• **GOAL OF THE EXERCISE**:
Copy the records below character for character.

___

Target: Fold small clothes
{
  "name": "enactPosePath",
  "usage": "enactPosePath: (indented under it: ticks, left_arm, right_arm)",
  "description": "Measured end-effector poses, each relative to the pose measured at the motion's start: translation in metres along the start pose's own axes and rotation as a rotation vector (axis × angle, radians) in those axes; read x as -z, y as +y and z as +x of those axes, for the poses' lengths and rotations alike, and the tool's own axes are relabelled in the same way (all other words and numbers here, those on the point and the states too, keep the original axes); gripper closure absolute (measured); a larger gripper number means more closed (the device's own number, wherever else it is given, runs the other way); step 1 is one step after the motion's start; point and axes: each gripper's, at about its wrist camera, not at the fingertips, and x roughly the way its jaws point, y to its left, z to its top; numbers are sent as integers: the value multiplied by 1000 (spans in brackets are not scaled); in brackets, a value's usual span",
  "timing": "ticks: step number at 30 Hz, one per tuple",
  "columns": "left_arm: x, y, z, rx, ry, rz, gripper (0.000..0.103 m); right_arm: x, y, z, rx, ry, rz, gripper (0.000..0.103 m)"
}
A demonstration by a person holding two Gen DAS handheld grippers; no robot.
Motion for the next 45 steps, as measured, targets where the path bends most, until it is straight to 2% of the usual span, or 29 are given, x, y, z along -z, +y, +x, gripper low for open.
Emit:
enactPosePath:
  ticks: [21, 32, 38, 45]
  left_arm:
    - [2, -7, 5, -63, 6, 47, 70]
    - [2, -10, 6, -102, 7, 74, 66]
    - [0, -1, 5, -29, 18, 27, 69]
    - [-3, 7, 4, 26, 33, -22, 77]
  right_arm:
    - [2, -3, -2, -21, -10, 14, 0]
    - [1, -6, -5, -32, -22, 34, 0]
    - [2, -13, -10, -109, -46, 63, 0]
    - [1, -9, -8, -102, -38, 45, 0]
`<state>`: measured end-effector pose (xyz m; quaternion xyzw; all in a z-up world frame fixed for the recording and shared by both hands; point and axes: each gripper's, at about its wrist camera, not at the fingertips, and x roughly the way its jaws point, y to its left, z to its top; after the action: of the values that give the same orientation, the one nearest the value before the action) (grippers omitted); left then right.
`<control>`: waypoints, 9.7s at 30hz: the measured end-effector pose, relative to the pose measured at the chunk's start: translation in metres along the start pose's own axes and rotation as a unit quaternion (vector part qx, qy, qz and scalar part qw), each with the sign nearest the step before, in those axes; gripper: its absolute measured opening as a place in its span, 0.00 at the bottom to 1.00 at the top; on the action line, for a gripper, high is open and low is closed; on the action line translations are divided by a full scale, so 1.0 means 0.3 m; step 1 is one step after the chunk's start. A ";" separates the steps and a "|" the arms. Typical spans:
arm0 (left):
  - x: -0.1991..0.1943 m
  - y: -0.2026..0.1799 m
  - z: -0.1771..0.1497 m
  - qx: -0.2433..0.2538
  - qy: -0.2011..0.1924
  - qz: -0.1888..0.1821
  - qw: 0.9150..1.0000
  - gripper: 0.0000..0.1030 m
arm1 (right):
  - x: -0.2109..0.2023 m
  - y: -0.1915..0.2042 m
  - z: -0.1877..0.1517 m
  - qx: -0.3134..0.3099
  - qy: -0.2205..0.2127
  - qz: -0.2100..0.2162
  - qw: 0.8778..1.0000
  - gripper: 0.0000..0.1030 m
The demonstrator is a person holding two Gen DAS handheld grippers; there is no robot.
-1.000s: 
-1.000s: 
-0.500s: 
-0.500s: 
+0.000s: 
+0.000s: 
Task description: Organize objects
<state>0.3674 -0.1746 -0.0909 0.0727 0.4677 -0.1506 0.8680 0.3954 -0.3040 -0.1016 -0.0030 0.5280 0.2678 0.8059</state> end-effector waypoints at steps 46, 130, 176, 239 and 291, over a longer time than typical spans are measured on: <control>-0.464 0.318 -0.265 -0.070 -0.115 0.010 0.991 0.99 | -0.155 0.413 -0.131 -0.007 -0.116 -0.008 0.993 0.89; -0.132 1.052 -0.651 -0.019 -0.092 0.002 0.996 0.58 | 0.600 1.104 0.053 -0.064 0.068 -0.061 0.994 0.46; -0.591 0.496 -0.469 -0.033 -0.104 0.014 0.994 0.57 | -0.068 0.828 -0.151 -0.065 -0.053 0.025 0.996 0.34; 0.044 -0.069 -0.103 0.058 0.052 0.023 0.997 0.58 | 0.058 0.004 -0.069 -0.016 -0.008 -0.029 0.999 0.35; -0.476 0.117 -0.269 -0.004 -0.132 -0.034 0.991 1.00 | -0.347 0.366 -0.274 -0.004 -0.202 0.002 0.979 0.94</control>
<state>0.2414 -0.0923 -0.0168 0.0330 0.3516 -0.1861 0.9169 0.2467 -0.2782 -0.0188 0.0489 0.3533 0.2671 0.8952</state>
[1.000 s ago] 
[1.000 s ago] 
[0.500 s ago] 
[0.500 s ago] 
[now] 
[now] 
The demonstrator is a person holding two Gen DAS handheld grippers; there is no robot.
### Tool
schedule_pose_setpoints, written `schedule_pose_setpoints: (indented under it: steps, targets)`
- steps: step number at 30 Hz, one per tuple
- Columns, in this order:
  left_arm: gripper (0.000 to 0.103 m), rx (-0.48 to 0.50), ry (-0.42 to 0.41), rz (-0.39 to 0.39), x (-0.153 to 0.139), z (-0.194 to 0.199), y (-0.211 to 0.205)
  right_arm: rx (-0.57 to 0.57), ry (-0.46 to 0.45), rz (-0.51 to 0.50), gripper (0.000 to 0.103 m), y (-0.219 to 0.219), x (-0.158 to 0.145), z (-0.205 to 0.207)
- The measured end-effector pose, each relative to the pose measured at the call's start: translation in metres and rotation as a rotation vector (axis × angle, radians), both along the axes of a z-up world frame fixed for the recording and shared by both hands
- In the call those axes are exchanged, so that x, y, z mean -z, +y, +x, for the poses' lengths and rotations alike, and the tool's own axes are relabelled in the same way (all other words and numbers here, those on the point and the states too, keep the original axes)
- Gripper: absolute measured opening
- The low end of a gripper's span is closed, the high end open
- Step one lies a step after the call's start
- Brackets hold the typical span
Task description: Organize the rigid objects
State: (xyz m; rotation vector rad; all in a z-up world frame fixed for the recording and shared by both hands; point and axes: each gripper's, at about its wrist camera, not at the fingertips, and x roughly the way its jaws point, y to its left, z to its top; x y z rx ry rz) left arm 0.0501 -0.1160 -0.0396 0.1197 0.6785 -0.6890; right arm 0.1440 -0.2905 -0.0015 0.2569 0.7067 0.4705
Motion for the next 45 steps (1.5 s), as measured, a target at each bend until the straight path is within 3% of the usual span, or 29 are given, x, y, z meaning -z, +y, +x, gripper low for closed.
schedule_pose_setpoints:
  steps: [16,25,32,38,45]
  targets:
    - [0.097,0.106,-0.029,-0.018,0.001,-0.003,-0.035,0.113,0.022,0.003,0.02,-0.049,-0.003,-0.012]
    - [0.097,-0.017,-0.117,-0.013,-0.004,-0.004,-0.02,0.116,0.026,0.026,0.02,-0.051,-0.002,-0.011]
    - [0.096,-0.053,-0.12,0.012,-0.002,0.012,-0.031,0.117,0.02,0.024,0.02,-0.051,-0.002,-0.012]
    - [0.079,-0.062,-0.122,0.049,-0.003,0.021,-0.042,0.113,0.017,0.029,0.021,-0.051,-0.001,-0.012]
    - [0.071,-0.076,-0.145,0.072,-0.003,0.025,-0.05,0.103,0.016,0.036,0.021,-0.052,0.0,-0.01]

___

• **YOUR RESPONSE**:
Target: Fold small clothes
{
  "name": "enactPosePath",
  "usage": "enactPosePath: (indented under it: ticks, left_arm, right_arm)",
  "description": "Measured end-effector poses, each relative to the pose measured at the motion's start: translation in metres along the start pose's own axes and rotation as a rotation vector (axis × angle, radians) in those axes; read x as -z, y as +y and z as +x of those axes, for the poses' lengths and rotations alike, and the tool's own axes are relabelled in the same way (all other words and numbers here, those on the point and the states too, keep the original axes); gripper closure absolute (measured); a larger gripper number means more closed (the device's own number, wherever else it is given, runs the other way); step 1 is one step after the motion's start; point and axes: each gripper's, at about its wrist camera, not at the fingertips, and x roughly the way its jaws point, y to its left, z to its top; numbers are sent as integers: the value multiplied by 1000 (spans in brackets are not scaled); in brackets, a value's usual span",
  "timing": "ticks: step number at 30 Hz, one per tuple",
  "columns": "left_arm: x, y, z, rx, ry, rz, gripper (0.000..0.103 m); right_arm: x, y, z, rx, ry, rz, gripper (0.000..0.103 m)"
}
A demonstration by a person holding two Gen DAS handheld grippers; no robot.
Motion for the next 45 steps, as measured, targets where the path bends most, until it is straight to 2% of the usual span, or 29 are given, x, y, z along -z, +y, +x, gripper low for open.
Emit:
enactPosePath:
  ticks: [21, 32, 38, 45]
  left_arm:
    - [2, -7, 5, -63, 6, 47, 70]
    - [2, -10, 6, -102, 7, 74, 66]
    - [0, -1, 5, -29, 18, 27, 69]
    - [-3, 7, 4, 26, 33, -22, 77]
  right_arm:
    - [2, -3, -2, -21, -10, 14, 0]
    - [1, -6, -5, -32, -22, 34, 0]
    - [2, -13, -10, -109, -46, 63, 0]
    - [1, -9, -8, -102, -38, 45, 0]
`<state>`: measured end-effector pose (xyz m; quaternion xyzw; all in a z-up world frame fixed for the recording and shared by both hands; point and axes: each gripper's, at about its wrist camera, not at the fingertips, and x roughly the way its jaws point, y to its left, z to its top; after the action: of the values that give the same orientation, the one nearest the value before the action) (grippers omitted); left then right.
`<control>`: waypoints, 9.7s at 30hz: the measured end-effector pose, relative to the pose measured at the chunk's start: translation in metres along the start pose's own axes and rotation as a unit quaternion (vector part qx, qy, qz and scalar part qw), each with the sign nearest the step before, in those axes; gripper: its absolute measured opening as a place in its span, 0.00 at the bottom to 1.00 at the top; on the action line, for a gripper, high is open and low is closed; on the action line translations are divided by a full scale, so 1.0 means 0.3 m; step 1 is one step after the chunk's start. A ";" separates the steps and a "|" the arms. Typical spans:
arm0 (left):
  - x: -0.1991..0.1943 m
  - y: -0.2026..0.1799 m
  - z: -0.1771..0.1497 m
  - qx: -0.2433..0.2538
  - qy: -0.2011..0.1924
  - qz: -0.1888..0.1821
  - qw: 0.9150..1.0000
  - gripper: 0.0000..0.1030 m
arm1 (right):
  - x: -0.2109..0.2023 m
  - y: -0.1915..0.2042 m
  - z: -0.1877..0.1517 m
  - qx: -0.3134..0.3099
  - qy: -0.2205..0.2127
  - qz: -0.2100..0.2162
  - qw: 0.8778..1.0000
  - gripper: 0.0000..0.1030 m
The demonstrator is a person holding two Gen DAS handheld grippers; there is no robot.
-1.000s: 
-1.000s: 
-0.500s: 
-0.500s: 
+0.000s: 
+0.000s: 
Task description: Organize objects
<state>0.3674 -0.1746 -0.0909 0.0727 0.4677 -0.1506 0.8680 0.3954 -0.3040 -0.1016 -0.0030 0.5280 0.2678 0.8059</state> end-effector waypoints at steps 46, 130, 176, 239 and 291, over a longer time than typical spans are measured on: <control>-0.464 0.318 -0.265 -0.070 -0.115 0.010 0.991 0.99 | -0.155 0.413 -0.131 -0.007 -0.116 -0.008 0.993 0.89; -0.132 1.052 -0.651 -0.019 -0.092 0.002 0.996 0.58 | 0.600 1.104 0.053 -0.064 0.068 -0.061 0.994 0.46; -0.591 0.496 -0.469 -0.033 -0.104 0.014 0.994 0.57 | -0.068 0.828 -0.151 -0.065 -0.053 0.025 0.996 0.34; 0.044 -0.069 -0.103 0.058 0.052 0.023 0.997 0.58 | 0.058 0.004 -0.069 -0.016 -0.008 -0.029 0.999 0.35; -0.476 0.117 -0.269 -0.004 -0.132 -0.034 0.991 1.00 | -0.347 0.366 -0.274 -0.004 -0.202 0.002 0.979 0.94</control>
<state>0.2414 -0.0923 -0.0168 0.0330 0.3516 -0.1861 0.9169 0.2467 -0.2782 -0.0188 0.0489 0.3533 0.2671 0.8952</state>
[1.000 s ago] 
[1.000 s ago] 
[0.500 s ago] 
[0.500 s ago] 
[now] 
[now] 
The demonstrator is a person holding two Gen DAS handheld grippers; there is no robot.
### Tool
schedule_pose_setpoints, written `schedule_pose_setpoints: (indented under it: steps, targets)`
- steps: step number at 30 Hz, one per tuple
- Columns, in this order:
  left_arm: gripper (0.000 to 0.103 m), rx (-0.48 to 0.50), ry (-0.42 to 0.41), rz (-0.39 to 0.39), x (-0.153 to 0.139), z (-0.194 to 0.199), y (-0.211 to 0.205)
  right_arm: rx (-0.57 to 0.57), ry (-0.46 to 0.45), rz (-0.51 to 0.50), gripper (0.000 to 0.103 m), y (-0.219 to 0.219), x (-0.158 to 0.145), z (-0.205 to 0.207)
- The measured end-effector pose, each relative to the pose measured at the call's start: translation in metres and rotation as a rotation vector (axis × angle, radians), both along the axes of a z-up world frame fixed for the recording and shared by both hands
- In the call those axes are exchanged, so that x, y, z mean -z, +y, +x, for the poses' lengths and rotations alike, and the tool's own axes are relabelled in the same way (all other words and numbers here, those on the point and the states too, keep the original axes)
- Gripper: absolute measured opening
- The low end of a gripper's span is closed, the high end open
- Step one lies a step after the call's start
- Brackets hold the typical span
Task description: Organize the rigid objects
State: (xyz m; rotation vector rad; all in a z-up world frame fixed for the recording and shared by both hands; point and axes: each gripper's, at about its wrist camera, not at the fingertips, and x roughly the way its jaws point, y to its left, z to its top; x y z rx ry rz) left arm 0.0501 -0.1160 -0.0396 0.1197 0.6785 -0.6890; right arm 0.1440 -0.2905 -0.0015 0.2569 0.7067 0.4705
Motion for the next 45 steps (1.5 s), as measured, a target at each bend until the straight path is within 3% of the usual span, or 29 are given, x, y, z meaning -z, +y, +x, gripper low for closed.
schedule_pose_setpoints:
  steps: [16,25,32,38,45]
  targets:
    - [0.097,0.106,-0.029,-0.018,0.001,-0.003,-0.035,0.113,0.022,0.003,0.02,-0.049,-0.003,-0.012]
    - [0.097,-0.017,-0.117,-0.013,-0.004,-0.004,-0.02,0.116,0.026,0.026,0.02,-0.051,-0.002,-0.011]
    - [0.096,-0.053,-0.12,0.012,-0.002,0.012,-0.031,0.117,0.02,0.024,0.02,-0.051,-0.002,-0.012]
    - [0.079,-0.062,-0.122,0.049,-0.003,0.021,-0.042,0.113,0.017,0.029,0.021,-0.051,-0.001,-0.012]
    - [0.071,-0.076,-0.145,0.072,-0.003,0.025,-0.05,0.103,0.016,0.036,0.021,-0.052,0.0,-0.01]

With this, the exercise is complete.